Give back exactly the lines of the material below, starting with the line with "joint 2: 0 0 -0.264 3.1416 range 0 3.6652" and going on through the line with "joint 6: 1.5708".

Available data.
------------------------------------------------
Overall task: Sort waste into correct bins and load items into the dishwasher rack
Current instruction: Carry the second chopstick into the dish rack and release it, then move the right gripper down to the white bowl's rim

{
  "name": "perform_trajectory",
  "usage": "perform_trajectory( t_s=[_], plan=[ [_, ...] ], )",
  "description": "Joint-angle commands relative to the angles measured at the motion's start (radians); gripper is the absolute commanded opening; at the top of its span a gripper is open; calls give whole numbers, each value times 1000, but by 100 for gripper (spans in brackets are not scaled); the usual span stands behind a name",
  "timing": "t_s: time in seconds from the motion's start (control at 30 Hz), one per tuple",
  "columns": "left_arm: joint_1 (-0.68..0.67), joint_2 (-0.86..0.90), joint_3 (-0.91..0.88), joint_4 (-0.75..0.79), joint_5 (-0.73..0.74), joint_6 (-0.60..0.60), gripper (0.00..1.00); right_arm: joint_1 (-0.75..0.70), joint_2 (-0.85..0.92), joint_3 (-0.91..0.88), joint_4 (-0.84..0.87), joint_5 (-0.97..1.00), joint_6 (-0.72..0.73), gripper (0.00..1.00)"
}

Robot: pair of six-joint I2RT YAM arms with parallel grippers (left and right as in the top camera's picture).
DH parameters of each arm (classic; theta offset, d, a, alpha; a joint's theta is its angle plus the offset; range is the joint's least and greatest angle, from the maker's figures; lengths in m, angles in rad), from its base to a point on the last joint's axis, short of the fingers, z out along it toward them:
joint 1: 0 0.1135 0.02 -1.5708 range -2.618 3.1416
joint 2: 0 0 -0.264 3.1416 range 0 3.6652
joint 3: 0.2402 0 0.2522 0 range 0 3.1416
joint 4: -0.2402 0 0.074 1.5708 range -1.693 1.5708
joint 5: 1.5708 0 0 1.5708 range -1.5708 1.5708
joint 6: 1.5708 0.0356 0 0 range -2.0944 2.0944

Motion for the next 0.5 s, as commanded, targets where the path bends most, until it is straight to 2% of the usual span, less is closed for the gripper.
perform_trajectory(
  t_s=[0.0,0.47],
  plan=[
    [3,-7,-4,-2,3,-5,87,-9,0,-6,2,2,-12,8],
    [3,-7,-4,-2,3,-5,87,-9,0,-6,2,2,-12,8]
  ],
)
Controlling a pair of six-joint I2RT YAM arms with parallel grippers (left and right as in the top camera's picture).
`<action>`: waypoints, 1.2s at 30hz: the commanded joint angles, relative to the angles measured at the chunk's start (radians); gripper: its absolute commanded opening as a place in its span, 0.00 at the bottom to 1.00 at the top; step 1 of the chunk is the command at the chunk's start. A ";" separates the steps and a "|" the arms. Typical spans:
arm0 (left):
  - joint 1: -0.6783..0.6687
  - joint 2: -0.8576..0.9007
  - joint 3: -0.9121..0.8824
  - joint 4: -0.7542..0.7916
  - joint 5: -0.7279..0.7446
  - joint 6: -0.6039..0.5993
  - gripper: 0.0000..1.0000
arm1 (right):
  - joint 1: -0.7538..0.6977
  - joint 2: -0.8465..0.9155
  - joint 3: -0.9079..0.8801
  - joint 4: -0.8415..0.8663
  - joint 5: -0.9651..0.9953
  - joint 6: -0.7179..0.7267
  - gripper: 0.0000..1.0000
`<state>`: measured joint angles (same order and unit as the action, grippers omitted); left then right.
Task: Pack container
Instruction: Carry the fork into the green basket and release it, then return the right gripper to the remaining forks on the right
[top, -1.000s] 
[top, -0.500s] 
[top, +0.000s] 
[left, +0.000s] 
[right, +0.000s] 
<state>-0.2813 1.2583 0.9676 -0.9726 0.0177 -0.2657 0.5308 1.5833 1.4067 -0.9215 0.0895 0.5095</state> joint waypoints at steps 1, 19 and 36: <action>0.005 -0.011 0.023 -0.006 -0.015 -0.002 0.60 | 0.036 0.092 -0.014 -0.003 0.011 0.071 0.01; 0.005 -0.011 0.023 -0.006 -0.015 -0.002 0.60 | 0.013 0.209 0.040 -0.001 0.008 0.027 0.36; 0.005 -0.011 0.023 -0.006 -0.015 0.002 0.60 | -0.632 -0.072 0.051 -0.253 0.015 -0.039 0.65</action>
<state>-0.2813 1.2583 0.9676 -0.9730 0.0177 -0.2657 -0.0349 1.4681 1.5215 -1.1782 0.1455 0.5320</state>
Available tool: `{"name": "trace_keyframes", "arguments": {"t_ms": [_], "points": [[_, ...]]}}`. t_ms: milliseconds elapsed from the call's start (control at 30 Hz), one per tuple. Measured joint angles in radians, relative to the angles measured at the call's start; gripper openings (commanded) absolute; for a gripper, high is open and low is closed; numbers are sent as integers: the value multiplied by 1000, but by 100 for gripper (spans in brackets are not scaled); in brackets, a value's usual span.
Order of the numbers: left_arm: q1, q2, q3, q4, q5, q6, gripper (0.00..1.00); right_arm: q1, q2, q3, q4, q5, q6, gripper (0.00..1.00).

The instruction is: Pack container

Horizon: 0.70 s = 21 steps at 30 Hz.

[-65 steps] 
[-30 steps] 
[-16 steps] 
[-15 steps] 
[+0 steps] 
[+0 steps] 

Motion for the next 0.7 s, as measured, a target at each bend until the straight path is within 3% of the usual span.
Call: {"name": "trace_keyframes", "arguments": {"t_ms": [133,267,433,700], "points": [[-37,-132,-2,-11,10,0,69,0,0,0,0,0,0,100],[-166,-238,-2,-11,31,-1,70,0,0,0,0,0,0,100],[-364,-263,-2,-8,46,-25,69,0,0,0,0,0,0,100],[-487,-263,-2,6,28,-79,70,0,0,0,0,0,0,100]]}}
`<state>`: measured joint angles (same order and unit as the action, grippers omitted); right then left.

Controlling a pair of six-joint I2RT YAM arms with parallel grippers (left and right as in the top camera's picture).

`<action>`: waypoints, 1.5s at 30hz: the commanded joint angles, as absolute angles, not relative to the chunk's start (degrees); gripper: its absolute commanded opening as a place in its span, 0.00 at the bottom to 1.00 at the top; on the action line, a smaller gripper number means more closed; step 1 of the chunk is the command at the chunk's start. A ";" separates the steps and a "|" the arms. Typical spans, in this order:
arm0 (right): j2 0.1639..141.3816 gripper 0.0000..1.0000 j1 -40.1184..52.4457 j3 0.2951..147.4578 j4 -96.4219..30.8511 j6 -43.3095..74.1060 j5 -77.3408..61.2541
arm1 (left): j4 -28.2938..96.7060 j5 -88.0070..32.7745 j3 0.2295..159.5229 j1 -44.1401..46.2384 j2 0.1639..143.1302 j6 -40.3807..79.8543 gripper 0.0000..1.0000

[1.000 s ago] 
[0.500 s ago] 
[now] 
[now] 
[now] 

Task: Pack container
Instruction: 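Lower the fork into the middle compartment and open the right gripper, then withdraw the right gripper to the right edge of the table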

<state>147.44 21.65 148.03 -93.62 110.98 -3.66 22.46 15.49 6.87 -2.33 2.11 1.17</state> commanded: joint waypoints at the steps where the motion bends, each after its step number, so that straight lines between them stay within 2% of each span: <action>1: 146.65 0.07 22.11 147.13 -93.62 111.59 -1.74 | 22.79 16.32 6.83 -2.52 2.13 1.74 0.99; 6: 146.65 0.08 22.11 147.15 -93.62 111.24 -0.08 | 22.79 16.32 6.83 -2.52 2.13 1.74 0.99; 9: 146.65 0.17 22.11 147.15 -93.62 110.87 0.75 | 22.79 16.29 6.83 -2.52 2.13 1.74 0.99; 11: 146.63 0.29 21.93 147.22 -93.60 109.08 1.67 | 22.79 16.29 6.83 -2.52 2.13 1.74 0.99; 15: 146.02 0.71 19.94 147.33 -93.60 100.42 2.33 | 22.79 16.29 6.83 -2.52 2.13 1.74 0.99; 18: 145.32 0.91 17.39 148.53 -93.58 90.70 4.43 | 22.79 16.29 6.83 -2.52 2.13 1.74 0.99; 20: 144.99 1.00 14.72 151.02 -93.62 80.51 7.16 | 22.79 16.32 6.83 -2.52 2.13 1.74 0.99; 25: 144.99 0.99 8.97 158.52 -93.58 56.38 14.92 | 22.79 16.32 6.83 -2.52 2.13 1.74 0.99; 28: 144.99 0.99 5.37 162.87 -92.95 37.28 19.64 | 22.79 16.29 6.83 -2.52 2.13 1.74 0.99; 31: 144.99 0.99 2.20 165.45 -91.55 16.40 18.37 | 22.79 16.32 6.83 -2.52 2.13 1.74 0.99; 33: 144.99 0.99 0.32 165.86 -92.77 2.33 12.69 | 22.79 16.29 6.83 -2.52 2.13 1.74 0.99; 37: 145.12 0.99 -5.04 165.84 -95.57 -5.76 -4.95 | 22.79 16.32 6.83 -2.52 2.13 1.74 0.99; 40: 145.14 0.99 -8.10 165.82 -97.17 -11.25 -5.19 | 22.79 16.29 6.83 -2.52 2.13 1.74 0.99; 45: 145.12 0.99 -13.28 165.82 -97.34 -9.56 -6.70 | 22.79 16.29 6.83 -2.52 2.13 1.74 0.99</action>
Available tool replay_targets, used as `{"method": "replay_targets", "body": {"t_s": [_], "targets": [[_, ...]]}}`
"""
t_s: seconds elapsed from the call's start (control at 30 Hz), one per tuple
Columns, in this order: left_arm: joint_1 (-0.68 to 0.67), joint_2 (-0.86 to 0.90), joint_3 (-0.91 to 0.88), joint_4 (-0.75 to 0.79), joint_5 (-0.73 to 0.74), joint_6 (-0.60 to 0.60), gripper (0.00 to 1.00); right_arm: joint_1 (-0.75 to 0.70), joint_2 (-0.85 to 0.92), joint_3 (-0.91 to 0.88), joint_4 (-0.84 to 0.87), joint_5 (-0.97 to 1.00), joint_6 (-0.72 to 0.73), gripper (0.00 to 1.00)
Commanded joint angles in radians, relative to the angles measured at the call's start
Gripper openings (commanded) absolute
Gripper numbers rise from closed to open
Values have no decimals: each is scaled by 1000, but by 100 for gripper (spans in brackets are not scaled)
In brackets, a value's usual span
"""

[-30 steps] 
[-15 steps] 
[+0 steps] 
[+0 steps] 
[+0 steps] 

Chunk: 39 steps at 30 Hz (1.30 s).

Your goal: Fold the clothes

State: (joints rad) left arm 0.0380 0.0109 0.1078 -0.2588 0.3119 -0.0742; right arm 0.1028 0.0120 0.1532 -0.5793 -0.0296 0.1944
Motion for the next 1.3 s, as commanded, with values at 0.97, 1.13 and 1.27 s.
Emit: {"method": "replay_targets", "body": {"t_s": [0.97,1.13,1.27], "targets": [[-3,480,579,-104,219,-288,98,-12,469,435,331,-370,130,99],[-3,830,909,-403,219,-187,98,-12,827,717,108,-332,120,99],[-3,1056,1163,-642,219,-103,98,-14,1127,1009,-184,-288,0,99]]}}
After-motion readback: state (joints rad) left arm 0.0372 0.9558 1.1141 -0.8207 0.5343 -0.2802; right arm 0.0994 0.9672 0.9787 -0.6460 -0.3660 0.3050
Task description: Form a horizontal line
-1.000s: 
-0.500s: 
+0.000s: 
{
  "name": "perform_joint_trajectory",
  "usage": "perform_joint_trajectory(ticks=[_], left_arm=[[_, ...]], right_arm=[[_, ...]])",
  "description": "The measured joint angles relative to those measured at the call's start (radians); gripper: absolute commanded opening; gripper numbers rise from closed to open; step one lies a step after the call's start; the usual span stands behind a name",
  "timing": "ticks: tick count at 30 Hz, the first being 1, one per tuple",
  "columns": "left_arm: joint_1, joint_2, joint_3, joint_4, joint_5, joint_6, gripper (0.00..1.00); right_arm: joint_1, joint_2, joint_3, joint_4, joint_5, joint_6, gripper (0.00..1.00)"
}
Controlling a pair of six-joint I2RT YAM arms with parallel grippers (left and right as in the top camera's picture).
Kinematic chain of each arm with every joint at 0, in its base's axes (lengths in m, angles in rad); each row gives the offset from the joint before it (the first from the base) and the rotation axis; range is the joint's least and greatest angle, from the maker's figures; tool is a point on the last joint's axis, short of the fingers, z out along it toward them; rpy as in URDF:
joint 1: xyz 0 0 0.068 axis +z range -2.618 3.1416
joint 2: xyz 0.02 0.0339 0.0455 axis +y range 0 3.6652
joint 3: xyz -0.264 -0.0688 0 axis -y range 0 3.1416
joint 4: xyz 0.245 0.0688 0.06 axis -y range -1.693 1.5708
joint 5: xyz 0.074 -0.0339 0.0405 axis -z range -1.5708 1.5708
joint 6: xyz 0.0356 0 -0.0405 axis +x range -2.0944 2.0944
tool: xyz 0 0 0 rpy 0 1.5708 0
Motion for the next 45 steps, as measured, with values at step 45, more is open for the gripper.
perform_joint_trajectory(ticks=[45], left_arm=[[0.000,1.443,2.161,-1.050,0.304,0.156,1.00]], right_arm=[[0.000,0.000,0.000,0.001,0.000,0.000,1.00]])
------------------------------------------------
Answer area.
joint 2: 0 0 -0.264 3.1416 range 0 3.6652
joint 3: 0.2402 0 0.2522 0 range 0 3.1416
joint 4: -0.2402 0 0.074 1.5708 range -1.693 1.5708
joint 5: 1.5708 0 0 1.5708 range -1.5708 1.5708
joint 6: 1.5708 0.0356 0 0 range -2.0944 2.0944

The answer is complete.